A little Cost Problem

Calculus Level pending

Economics have alot concepts that uses calculus. Finding Breakeven Price for the company is one of them. Break-even means profit earned = 0. Why is this the case? Lets look at the Cost function: Total Cost = Total Fixed Cost + Total Variable Cost. Fixed Cost means that it is incurred before production occurred. Variable Cost means the cost that is incurred as production increased.

How it will link to profit you will say? Profit = Total Revenue - Total Cost. Total Revenue = Price of the Product * Quantity Sold Total Cost = Average Cost per Unit * Quantity Sold. When Profit = 0 though: Total Revenue = Total Cost. Price of the Product* Q = Average Cost per Unit * Q Therefore: Price = Average Cost. ((For those who dont know how to derive the average cost, it means TC / q, because you are finding on average how much cost is incurred per unit.))

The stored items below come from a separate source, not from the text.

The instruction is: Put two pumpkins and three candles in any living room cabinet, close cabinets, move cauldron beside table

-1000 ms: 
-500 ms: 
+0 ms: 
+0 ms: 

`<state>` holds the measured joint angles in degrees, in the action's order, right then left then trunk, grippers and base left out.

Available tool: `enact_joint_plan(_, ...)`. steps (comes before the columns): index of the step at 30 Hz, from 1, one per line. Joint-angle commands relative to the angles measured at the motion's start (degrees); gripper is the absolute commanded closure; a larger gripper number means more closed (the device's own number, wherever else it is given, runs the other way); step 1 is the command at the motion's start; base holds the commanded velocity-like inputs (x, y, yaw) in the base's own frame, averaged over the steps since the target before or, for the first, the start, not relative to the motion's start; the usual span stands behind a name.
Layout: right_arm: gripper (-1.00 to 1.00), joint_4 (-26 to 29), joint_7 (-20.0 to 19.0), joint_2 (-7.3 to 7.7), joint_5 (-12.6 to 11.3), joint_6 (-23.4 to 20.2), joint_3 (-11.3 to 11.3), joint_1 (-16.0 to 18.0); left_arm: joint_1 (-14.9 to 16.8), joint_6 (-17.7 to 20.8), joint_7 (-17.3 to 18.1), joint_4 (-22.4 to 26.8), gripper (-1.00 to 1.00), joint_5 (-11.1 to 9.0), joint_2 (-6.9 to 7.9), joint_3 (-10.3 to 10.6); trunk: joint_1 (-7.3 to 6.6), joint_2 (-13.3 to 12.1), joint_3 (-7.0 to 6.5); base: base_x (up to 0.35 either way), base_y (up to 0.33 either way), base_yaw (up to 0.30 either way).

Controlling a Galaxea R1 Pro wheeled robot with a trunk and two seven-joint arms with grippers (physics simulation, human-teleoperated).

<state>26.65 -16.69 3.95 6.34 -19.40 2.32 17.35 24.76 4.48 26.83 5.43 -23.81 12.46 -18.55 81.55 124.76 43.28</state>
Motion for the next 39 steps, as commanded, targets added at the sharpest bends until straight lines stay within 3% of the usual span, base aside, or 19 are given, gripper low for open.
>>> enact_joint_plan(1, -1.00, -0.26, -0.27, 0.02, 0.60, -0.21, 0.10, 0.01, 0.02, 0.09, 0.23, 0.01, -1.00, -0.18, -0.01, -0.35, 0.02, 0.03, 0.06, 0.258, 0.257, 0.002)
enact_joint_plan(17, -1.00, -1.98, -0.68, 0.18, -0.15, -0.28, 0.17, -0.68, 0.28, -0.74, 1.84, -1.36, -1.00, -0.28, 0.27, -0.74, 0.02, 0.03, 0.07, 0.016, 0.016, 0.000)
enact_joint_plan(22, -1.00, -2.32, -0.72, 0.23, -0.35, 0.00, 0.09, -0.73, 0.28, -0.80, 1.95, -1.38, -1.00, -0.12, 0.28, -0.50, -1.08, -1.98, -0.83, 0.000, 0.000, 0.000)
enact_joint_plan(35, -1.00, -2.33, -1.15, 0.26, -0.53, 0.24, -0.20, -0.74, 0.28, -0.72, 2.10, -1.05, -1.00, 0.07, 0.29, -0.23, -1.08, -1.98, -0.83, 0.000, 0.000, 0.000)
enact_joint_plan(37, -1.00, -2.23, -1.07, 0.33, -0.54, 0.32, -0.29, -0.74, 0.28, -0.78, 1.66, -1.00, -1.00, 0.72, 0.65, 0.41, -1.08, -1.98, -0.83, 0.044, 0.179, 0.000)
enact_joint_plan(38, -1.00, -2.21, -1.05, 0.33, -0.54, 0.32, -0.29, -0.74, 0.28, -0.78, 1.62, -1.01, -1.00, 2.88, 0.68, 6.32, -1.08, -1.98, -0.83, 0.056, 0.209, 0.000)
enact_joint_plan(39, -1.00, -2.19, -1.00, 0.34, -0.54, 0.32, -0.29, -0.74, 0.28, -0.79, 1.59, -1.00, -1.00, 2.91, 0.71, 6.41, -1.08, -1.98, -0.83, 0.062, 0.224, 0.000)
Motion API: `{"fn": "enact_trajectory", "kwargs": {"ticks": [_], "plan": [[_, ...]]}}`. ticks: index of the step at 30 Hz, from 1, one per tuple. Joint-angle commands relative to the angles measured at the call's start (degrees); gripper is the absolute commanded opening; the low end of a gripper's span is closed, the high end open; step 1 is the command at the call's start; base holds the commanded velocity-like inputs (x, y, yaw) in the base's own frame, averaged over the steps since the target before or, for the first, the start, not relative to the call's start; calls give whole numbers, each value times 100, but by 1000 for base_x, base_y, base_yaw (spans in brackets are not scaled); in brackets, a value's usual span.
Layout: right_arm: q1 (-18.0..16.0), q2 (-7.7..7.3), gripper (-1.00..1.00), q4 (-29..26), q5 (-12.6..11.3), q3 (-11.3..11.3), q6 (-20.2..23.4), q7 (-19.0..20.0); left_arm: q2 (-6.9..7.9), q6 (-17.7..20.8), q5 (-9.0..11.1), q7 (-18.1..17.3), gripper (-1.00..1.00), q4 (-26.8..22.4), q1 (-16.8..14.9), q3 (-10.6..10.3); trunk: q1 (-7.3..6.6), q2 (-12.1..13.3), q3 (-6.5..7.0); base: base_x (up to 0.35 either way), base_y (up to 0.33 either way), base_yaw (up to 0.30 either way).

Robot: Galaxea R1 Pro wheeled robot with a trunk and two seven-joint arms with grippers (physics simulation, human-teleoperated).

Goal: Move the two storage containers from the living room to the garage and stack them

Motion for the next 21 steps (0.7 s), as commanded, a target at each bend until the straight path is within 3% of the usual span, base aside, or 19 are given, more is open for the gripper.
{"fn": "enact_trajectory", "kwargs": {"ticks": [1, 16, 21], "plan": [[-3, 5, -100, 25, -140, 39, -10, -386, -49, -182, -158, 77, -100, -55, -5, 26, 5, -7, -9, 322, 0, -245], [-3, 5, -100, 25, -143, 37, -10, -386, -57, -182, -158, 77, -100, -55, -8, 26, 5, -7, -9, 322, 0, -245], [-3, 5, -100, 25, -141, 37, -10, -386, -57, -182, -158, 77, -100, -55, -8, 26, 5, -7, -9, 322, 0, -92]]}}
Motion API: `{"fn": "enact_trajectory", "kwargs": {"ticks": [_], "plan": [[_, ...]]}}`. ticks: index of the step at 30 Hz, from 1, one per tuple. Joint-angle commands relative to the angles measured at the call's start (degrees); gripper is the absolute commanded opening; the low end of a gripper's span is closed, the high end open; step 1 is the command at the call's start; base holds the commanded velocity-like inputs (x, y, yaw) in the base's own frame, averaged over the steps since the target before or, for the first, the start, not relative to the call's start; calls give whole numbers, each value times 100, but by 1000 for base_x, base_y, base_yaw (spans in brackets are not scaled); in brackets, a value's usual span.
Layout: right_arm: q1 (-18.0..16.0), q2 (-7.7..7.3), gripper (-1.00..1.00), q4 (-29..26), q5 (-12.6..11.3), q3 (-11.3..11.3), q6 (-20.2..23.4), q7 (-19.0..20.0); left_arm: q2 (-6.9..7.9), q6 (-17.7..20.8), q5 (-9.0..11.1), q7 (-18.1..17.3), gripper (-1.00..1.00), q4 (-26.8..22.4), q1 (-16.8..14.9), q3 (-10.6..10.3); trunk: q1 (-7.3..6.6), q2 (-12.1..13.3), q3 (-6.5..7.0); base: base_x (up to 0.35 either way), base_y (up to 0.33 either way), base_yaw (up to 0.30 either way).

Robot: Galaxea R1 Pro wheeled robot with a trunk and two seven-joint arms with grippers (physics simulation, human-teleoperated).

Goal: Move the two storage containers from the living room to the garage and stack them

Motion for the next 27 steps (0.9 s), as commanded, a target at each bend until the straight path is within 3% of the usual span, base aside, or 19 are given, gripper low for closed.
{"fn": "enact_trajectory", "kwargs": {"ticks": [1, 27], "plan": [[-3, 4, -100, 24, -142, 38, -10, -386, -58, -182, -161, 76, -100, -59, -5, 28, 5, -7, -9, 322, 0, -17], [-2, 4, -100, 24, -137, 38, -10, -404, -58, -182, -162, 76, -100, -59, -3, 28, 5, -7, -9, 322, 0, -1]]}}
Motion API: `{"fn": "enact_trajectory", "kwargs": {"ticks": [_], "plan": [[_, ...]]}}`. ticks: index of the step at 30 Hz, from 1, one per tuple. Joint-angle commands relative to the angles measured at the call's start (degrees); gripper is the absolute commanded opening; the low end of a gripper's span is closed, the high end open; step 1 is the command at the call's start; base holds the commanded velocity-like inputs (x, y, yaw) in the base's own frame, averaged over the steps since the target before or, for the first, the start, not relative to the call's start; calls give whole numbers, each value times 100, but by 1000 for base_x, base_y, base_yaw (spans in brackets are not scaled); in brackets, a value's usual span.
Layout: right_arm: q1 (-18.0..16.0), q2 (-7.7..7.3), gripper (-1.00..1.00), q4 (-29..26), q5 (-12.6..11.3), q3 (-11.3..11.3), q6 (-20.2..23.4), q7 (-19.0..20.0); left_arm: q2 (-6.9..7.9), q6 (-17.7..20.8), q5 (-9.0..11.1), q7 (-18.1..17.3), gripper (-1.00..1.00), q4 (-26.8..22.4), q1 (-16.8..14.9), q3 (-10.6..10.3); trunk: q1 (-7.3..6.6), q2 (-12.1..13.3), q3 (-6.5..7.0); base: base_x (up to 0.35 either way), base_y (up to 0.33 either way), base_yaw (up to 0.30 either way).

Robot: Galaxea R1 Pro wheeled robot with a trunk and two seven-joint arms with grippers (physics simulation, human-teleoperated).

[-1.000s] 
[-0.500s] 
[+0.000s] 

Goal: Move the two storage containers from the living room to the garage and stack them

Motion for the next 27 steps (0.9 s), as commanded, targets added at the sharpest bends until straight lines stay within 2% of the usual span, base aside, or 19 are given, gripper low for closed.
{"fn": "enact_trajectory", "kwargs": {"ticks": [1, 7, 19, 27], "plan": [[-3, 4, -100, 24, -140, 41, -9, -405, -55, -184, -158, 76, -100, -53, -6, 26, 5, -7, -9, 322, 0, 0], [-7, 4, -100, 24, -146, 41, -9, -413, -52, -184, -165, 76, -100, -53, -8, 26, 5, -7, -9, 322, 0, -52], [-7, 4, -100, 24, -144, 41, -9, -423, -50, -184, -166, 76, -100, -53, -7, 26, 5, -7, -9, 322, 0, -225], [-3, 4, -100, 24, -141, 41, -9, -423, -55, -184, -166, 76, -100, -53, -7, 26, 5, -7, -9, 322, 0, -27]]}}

Surprising though, This point is also the minimum point for the AC function. Why you will say? Lets think about the logic: Fixed cost incurred before production starts, and average of the fixed costs decreases as production increases. Variable cost increases as more is produced. So, here is the real question: Given that: TC(q) = $$q \times (ln(q)^{2}) - 2q^{2}$$, find the minimum point on the average cost function. (Minimum Quantity)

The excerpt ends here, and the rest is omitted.